Entity Resolution 2.0
Following a few decades of experience building some of the largest commercially available and real time Entity Resolution systems in existence, a ground-up skunkworks effort and project began within IBM during 2009.
Drawing upon a combination of best practices we have picked up over the years and exciting new breakthroughs what we have today is unlike any other Entity Resolution technology on the market - G2 is nothing short of Entity Resolution 2.0.
The following outlines a few of G2's unique features and capabilities.
Computationally Efficient Self-learning & Self-tuning
As G2 accumulates additional context it becomes smarter. Thus, Entity Resolution results and outcomes improve over time. Furthermore, when G2 makes a specific discovery (e.g., (800) 555-1212 is a common phone number ), not only does G2 take this into account in the future, G2 re-evaluates all previous assertions involving this phone number. The ability to use new observations to reverse earlier assertions (also referred to as “Sequence Neutrality”) in real time and at scale, is non-trivial.
Business Value: This is exceptionally important for two reasons:
- Experts are no longer required to train and tune the Entity Resolution system, lowering the barrier to entry is significantly reduced in terms of time, cost and experience.
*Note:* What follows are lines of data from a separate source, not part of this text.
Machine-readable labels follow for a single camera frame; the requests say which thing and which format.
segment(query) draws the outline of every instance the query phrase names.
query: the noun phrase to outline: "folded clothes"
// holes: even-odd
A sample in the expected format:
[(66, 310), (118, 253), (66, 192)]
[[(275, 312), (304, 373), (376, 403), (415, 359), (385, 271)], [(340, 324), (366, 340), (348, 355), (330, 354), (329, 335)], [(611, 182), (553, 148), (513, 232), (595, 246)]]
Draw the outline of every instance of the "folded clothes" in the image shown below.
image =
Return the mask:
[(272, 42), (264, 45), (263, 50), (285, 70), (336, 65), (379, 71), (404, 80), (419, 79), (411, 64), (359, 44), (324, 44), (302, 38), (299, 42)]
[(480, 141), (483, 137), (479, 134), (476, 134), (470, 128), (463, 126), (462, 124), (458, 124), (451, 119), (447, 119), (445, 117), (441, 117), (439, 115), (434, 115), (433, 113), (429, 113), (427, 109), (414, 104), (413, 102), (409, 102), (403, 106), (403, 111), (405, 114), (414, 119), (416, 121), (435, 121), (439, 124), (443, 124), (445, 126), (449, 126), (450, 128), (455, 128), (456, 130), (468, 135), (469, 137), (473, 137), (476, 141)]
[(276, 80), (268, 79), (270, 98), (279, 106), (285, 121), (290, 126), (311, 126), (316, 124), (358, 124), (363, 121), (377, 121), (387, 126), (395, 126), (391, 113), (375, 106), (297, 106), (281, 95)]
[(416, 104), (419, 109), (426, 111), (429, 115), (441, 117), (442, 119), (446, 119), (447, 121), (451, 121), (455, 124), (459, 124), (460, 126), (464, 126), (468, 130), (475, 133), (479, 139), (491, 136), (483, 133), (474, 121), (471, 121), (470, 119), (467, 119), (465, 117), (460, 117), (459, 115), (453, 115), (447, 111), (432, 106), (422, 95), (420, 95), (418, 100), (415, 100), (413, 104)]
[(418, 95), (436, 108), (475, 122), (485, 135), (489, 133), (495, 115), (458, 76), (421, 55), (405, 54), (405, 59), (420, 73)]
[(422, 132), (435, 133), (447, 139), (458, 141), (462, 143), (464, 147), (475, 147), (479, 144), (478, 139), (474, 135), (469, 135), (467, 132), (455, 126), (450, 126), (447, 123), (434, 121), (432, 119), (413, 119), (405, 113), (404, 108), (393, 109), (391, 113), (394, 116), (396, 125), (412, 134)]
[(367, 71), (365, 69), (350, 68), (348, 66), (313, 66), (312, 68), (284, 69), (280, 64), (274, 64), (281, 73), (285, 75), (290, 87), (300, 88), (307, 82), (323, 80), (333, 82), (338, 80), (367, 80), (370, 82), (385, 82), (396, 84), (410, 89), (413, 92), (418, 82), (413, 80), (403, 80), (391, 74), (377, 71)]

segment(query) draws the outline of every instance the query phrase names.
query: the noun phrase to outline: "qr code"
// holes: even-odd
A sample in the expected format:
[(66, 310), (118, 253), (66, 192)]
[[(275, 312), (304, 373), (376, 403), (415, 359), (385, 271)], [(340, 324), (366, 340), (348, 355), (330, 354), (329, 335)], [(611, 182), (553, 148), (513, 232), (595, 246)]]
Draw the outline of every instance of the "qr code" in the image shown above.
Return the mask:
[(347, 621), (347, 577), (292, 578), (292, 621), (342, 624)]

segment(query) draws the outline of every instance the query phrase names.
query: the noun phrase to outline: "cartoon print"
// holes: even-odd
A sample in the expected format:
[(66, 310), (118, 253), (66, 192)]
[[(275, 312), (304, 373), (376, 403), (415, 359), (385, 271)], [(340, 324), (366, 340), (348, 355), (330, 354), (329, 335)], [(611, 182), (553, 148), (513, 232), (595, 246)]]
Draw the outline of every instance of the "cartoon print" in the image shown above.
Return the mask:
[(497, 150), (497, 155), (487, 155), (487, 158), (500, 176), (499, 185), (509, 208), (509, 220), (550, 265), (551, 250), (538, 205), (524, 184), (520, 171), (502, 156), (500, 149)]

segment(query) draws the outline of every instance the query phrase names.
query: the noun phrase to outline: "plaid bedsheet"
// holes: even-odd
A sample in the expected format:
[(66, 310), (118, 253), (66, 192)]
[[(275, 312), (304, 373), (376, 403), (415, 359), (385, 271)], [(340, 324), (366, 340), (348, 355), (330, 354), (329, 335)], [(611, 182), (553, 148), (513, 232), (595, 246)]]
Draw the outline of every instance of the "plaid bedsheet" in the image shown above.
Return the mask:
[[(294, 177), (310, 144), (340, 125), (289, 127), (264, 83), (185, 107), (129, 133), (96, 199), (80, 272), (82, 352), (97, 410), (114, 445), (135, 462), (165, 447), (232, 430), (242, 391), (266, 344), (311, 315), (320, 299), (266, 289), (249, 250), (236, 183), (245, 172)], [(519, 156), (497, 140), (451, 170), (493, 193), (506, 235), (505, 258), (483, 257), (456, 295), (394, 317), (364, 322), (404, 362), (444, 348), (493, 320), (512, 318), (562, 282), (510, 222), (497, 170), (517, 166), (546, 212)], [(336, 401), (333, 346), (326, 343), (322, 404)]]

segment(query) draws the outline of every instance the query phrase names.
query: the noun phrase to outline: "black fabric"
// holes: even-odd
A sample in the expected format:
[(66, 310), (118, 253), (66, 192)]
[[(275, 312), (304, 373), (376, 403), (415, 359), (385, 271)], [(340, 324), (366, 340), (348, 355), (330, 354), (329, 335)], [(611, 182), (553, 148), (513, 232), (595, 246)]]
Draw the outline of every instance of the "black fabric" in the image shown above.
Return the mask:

- Automatically fixing the past as new discoveries are made updates the system in real time like no other Entity Resolution system is capable of doing. While traditional Entity Resolution methods (without G2's Sequence Neutrality) have to re-train and re-load on a periodic basis - correcting for “error drift” in the data - G2 self-corrects historically false positives and false negatives as additional data records are continuously processed.
Related Information: Smart Systems Flip-Flop
Entity Centric Learning
Entity Resolution benefits from all of the data features contained within a resolved entity, this is in contrast to traditional 1:1 record matching methods and techniques.
Business Value: Required to effectively perform Entity Resolution in 'weak signal' environments. Examples of weak signal environments include: professional adversaries attempt to obfuscate their identities, low fidelity data sources, seemingly incompatible data sources.
G2 supports both disclosed and derived relationships. When taken together, these relationships allow G2 to fully capture and manage the entire resolved entity graph. Disclosed relationships are those known to exist between entities that are reported as observations to G2 (e.g., family members, employment affiliations, and business hierarchies). Derived relationships are discovered at run-time by G2 as new data records are ingested and analyzed (e.g., two distinct entities sharing a physical address could be roommates, twins, etc).
Business Value: Comprehending relationships between resolved entities improves context – with this added context comes higher quality business decisions. For example, if a loan application contains a personal reference who is roommates with Billy the Kid, this might warrant further investigation before finalizing a credit decision.
Real Time Transactional Entity Resolution
G2 delivers low-latency, high transaction rate, Entity and Relationship Resolution.
Business Value: Real-time, entity resolved and graphed data allows G2 to be deployed into operational and mission critical systems. Transactional Entity Resolution incrementally integrates new observations in real time eliminating the need to periodically refresh the entire data store. This has huge performance implications: there is a big difference between integrating the latest 10k additions or changes transactionally (each using insignificant compute) versus a batch based system that must reprocess the entire data set (re-boil the ocean) to integrate the latest 10k transactions.
G2 integrates IBM’s Global Name Management (GNM) technology for culturally-aware and linguistically sensitive name comparisons. GNM is the only government certified name comparison algorithm on the market.
Business Value: Leveraging the world-class GNM library, G2 is able to compare names for similarity across cultures and scripts – an essential feature that delivers higher quality Entity Resolution.
Related Information: IBM InfoSphere Global Name Management
Selective Anonymization - A Privacy by Design (PbD) feature
G2 provides the ability to anonymize entity attributes (including geospatial data) at the system of record, before data is transferred to G2 for Entity Resolution. The ability to perform high quality (fuzzy) Entity and Relationship Resolution using only these anonymized features allows for data sharing and insight in situations and use cases where the release and sharing of sensitive data was previously impossible.
Business Value: This technique increases the willingness of data owners to participate in information sharing ecosystems because this differentiating technique greatly reduces the risk of unintended disclosure.
Related Information: To Anonymize or Not Anonymize, That is the Question
Principle-Based Entity Resolution
A breakthrough technique that blends fuzzy matching, deterministic and probabilistic methods into a high-performance, self-tuning, self-correcting, entity agnostic (e.g., people, organizations, cars, boats, planes) Entity Resolution and Relationship discovery engine. No longer does Entity Resolution require experts, training data and manual tuning.
Business Value: No experts and no training means users can start loading observations (data) almost immediately, significantly decreasing time to value. Add new data sources, new kinds of entity classes, and new entity features (attributes) with ease without experts or preliminary training steps.
Related Information: Principle-based Entity Resolution
G2 technology does much, much more.
With a suite of Privacy by Design (PbD) features, feedback loop support, an underlying schema designed for linear scale on elastic compute infrastructures, G2 is unique and we're confident a game changer.